Breast cancer experience has wider implications

S Michael Crawford, consultant medical oncologist

The implications of the fast track referral policy for suspected breast cancer raise issues for the NHS that go beyond this disease.1 2 The existence of two queues for investigation defies the sensible observation that to manage multiple queues for a particular service is inefficient.3

Potter et al list the criteria by which general practitioners (GPs) are expected to identify patients for urgent attention.1 Their paper shows that the sensitivity and specificity of this discriminant in real clinical practice are low.
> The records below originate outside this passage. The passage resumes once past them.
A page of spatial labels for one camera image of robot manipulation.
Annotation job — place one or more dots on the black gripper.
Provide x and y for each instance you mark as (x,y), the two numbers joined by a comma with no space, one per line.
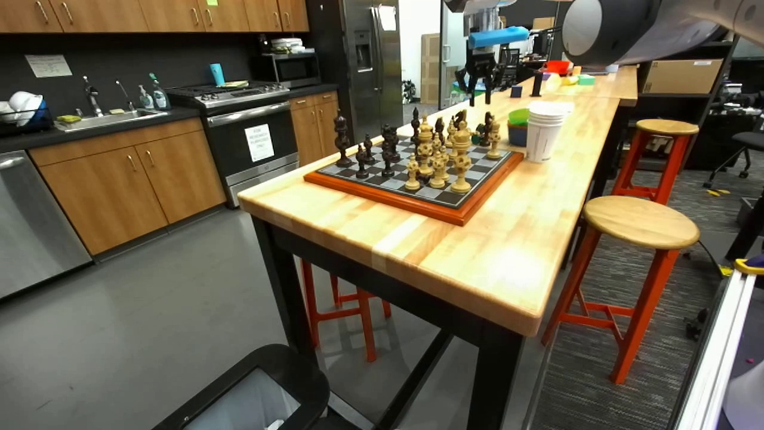
(482,63)

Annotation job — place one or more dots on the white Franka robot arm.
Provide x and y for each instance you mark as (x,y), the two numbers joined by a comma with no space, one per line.
(611,28)

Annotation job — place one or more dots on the light wooden chess piece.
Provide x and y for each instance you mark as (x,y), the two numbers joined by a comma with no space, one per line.
(426,151)
(437,170)
(460,165)
(497,147)
(410,176)

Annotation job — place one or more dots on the wooden framed chess board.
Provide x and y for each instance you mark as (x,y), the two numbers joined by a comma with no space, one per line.
(445,199)

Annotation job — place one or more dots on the tall dark chess piece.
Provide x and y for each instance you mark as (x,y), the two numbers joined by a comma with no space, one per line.
(345,143)

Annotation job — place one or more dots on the small dark blue cube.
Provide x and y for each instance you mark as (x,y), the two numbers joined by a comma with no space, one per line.
(517,92)

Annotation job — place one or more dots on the green and blue bowl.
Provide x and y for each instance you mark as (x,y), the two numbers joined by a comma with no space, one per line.
(519,128)

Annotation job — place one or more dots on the black stand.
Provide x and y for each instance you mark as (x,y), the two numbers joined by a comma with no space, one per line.
(537,84)

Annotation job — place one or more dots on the white foam cup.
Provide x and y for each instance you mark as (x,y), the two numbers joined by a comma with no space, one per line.
(548,132)

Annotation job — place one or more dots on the red container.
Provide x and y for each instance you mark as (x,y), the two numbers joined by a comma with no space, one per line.
(558,69)

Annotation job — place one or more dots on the green container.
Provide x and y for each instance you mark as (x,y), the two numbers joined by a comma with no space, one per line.
(585,81)

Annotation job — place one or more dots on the white paper on refrigerator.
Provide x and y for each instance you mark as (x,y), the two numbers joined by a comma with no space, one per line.
(385,17)

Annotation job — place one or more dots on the stainless steel refrigerator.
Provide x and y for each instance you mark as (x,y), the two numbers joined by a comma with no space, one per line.
(354,72)

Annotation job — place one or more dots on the narrow wooden base cabinet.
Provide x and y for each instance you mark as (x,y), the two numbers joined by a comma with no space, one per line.
(312,128)

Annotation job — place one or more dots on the stainless steel microwave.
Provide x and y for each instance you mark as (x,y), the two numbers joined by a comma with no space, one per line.
(291,70)

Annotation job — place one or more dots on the wooden stool orange legs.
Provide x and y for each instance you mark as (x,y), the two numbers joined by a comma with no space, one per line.
(666,128)
(641,224)
(348,306)

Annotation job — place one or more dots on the brown cardboard panel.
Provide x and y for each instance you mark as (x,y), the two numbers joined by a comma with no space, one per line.
(684,78)

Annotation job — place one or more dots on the white paper on oven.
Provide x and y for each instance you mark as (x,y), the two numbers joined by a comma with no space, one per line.
(259,144)

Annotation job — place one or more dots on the stainless steel oven range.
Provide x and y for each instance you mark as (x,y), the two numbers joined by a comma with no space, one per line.
(238,144)

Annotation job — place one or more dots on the blue cup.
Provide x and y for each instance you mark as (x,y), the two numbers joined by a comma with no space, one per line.
(217,75)

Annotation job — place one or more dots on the black office chair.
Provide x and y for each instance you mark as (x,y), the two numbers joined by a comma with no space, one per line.
(740,151)

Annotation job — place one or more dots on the wooden butcher-block table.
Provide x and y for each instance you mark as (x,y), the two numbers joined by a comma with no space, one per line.
(491,367)

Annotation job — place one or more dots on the clear soap bottle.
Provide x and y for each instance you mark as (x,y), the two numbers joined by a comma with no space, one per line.
(158,92)

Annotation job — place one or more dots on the wooden upper cabinets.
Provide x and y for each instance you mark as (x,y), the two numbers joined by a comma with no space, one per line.
(150,12)

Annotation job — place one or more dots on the wide wooden base cabinet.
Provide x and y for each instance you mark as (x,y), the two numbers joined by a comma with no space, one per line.
(127,184)

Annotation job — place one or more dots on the kitchen sink with faucet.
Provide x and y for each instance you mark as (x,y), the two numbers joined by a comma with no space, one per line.
(108,120)

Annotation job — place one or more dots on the dish rack with dishes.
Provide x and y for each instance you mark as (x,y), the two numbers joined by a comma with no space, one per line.
(21,110)

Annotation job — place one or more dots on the stainless steel dishwasher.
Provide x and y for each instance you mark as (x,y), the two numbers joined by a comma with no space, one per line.
(35,225)

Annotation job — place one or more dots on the blue wrist mount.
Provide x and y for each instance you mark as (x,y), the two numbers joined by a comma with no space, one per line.
(499,36)

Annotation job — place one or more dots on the white panel frame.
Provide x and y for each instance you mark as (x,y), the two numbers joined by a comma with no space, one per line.
(716,360)

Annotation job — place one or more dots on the white wall plate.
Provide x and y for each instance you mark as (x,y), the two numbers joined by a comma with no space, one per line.
(49,66)
We do not know how many patients were inappropriately reassured by their GPs before being found to qualify for referral, but experience suggests that there will have been some. All this comes about because the capacity for specialist assessment of women with breast symptoms is inadequate; the real comparison is with those health systems that allow patients direct access to specialists whose workload is therefore unfiltered but which attain timely diagnoses.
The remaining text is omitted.